Компьютерра, 2008 № 19 (735) | страница 46



Отсутствие цивилизационной пропасти не единственное отличие русской империи. Ее определяет другая - и на этот раз абсолютно уникальная - черта: полное отсутствие внешних форм репрессии! Второй такой империи в мире не было никогда и нигде: мало того что имперская нация не занимается подавлением местных народов, так она еще и сама встраивается в эти народы, причем на уровне когда равноправном, а когда и вообще второстепенном. Эта уникальная аномалия достигла апогея при советской власти, когда русские люди - представители имперской нации - жили на порядок хуже "угнетенных" народов.

Последний тезис, столь очевидный, как мне всегда казалось, для любого мыслящего человека, вызывает, однако, яростное неприятие титульных наций в бывших республиках СССР: когда молдавские друзья начинают мне рассказывать о "русском гнете" в годы советской власти и ранее в Русской империи, я за-хожусь в безудержном смехе - родные вы мои, вот бы вам вместо "русских оккупантов" посчастливи-лось познакомиться с "британскими цивилизаторами", тут бы вы сразу и зажили припеваючи - аккурат на два метра под землей, как это случилось в Северной Америке с местными товарищами. Это в Индии и Китае просвещенные англосаксы ограничились высасыванием соков и воровством, ибо сами не планировали там селиться. В Америку ребята пришли с пожитками, так что - извините-подвиньтесь. Потом, когда уже все устаканится, можно и наречия местные выучить, тем более что научная ценность налицо: мертвые языки - они ведь самые интересные.

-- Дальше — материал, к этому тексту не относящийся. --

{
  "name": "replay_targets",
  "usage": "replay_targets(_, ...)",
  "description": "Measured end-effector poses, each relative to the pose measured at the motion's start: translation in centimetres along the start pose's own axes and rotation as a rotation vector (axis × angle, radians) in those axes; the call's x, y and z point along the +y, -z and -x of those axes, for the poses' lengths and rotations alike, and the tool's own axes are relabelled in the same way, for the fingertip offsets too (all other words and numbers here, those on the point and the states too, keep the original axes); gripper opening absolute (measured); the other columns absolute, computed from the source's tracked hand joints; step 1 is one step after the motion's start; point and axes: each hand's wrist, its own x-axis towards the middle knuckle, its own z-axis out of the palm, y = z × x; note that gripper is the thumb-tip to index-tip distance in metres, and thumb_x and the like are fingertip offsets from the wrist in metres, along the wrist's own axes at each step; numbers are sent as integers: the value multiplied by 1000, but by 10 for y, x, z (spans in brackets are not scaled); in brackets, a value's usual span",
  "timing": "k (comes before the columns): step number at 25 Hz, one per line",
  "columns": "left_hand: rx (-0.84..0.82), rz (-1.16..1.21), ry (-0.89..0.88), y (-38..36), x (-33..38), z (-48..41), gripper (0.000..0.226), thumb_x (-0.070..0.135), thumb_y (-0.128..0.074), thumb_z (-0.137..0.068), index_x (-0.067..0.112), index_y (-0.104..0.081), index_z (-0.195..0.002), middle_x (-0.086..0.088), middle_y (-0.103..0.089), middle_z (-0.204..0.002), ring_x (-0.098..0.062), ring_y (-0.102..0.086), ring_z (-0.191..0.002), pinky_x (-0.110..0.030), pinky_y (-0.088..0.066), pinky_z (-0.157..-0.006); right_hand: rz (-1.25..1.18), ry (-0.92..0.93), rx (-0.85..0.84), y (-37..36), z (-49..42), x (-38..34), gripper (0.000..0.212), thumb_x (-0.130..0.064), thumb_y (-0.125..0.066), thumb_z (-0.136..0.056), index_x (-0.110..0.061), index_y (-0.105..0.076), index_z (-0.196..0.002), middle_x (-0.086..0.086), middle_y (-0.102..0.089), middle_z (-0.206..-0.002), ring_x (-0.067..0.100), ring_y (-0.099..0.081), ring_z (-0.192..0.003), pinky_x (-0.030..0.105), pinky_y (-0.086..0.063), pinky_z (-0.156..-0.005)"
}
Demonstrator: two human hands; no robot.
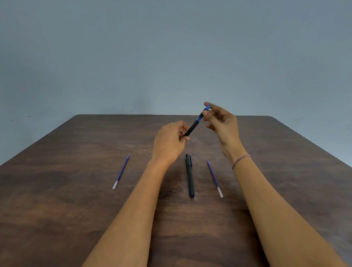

Меж тем факт остается фактом: уникальное по мягкости проявление русского имперского духа вызывало и продолжает вызывать активнейшее неприятие со стороны местных жителей, с которыми эти русские люди проживают бок о бок веками. В чем же дело? Да, собственно, в том, с чего мы и начали, - дело в языке! У русского человека удивительное восприятие языка, похоже, также не имеющее аналогов: язык представляется ему неким тотемом. Да-да, самым настоящим, самым язычески-доисторическим объектом мистического почитания, вся сила которого заключена в звуке имени. Как известно, неотъемлемым атрибутом тотема служит табу - запрет на произнесение его имени, на касание, даже на прямой взгляд. Отношение русскоязычных общин к национальным языкам титульных наций на обломках империи глубоко табуировано: не учили, не учим и не будем учить, причем не потому, что не можем или не хотим, а потому, что чужой язык - это измена тотему родного языка! Соответственно, титульным нациям нежелание русских сожителей изучать местный язык представляется возмутительным высокомерием, едва ли не худшей формой имперских амбиций и уж точно - обиднее всяких форм прямой репрессии.